(Information provided Opens)
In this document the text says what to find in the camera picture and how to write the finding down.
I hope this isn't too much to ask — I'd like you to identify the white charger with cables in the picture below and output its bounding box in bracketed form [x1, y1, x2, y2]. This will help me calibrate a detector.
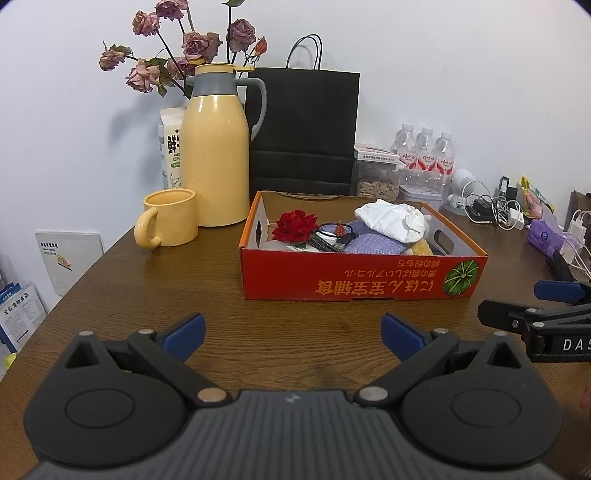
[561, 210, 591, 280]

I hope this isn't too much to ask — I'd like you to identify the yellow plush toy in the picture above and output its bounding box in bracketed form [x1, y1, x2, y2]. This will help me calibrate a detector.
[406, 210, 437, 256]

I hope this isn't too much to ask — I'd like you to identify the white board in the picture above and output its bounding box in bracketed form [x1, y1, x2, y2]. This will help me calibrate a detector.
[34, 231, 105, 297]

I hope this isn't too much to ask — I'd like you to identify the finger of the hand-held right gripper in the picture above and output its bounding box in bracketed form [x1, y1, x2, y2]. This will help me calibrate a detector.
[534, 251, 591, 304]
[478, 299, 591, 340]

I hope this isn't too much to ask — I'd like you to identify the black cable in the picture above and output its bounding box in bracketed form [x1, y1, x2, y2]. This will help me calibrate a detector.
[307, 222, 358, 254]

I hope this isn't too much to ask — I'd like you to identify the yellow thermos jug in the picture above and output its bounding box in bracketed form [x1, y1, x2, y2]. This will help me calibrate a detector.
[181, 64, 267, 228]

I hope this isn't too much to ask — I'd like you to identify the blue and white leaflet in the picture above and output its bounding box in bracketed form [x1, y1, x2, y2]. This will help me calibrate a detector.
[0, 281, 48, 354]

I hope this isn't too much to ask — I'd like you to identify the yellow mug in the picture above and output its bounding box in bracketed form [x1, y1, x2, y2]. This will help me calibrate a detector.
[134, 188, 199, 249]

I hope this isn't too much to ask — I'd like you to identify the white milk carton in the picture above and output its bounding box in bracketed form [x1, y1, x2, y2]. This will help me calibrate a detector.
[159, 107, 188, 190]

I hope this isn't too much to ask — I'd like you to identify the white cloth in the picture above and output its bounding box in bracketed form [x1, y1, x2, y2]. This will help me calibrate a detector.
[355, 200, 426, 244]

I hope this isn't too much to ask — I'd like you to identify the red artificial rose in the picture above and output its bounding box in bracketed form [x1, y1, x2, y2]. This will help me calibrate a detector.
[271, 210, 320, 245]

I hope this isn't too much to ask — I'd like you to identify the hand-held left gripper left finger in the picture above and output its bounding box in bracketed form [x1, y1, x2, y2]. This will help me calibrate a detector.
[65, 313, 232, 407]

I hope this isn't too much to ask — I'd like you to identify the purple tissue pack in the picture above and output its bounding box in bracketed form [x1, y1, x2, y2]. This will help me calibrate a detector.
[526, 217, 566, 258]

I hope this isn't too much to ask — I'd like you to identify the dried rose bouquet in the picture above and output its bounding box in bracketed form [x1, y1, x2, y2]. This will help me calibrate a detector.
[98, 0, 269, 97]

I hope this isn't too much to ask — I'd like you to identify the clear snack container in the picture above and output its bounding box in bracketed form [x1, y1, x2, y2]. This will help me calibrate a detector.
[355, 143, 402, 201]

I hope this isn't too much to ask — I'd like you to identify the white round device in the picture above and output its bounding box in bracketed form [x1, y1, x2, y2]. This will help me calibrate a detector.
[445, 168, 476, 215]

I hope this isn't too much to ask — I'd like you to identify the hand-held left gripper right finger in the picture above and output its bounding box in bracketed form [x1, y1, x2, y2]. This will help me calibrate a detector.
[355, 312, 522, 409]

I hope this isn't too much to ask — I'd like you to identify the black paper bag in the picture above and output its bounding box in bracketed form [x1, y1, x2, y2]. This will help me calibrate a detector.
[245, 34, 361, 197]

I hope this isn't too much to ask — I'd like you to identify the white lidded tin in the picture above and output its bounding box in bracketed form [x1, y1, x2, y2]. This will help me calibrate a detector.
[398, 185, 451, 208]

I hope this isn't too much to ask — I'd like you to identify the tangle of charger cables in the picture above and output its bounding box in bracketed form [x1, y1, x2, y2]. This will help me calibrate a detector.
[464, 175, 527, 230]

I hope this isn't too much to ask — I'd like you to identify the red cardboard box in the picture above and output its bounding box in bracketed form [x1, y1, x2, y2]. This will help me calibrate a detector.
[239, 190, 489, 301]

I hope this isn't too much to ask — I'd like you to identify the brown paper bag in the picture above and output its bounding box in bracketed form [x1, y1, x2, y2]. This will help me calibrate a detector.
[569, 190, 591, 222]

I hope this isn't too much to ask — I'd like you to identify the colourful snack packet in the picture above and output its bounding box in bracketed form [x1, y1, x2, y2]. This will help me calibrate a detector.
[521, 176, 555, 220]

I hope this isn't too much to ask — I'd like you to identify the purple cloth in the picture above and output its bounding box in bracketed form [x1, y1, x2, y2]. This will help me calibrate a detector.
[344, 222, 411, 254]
(Information provided Closes)
(Information provided Opens)
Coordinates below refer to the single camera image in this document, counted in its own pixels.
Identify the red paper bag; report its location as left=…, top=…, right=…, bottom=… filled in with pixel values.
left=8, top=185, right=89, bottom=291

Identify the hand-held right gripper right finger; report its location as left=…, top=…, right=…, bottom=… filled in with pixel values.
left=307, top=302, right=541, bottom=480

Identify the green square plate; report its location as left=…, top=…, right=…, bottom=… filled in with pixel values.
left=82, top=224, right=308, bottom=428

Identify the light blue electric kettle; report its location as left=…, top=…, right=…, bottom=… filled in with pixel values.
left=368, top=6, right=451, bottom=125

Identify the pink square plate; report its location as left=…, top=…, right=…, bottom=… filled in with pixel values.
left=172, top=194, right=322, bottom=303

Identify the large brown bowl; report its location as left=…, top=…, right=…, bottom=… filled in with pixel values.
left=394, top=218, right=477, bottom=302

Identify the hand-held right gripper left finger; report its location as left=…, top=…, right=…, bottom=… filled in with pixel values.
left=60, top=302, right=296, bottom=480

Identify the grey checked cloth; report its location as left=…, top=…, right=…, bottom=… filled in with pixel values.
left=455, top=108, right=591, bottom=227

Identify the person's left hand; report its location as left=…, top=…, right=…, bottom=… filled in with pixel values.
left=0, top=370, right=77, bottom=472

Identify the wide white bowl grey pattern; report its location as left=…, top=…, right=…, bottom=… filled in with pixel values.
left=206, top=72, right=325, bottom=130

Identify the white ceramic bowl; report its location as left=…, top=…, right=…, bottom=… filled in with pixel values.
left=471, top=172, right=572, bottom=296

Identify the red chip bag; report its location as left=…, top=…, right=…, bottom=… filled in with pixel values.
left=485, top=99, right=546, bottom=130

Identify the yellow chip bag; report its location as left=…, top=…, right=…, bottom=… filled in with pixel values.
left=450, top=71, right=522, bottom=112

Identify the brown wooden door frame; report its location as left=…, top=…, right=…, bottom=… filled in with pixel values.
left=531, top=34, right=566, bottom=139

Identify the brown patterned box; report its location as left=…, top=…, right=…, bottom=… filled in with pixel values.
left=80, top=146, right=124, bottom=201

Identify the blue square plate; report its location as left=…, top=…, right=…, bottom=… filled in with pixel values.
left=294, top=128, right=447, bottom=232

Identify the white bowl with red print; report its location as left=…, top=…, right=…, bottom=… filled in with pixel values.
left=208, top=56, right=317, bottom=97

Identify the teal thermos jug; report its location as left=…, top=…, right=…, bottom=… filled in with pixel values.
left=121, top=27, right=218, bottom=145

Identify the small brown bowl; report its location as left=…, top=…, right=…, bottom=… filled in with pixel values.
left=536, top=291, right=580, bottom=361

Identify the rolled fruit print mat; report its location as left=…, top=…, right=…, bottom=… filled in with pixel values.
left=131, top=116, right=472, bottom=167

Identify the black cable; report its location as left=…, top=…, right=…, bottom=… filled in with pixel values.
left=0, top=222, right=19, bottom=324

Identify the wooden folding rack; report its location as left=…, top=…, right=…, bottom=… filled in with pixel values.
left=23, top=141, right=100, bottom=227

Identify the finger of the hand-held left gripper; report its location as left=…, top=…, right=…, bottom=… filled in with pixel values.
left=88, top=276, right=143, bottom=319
(Information provided Closes)
What is being asked >>
Lines that hold "camera" are the ones to copy, so pick each out from the data.

Answer to this problem >>
In this document the text says what to find in the camera picture and how to write the finding down.
Coordinates below refer to the single camera image in this document, counted in its own pixels.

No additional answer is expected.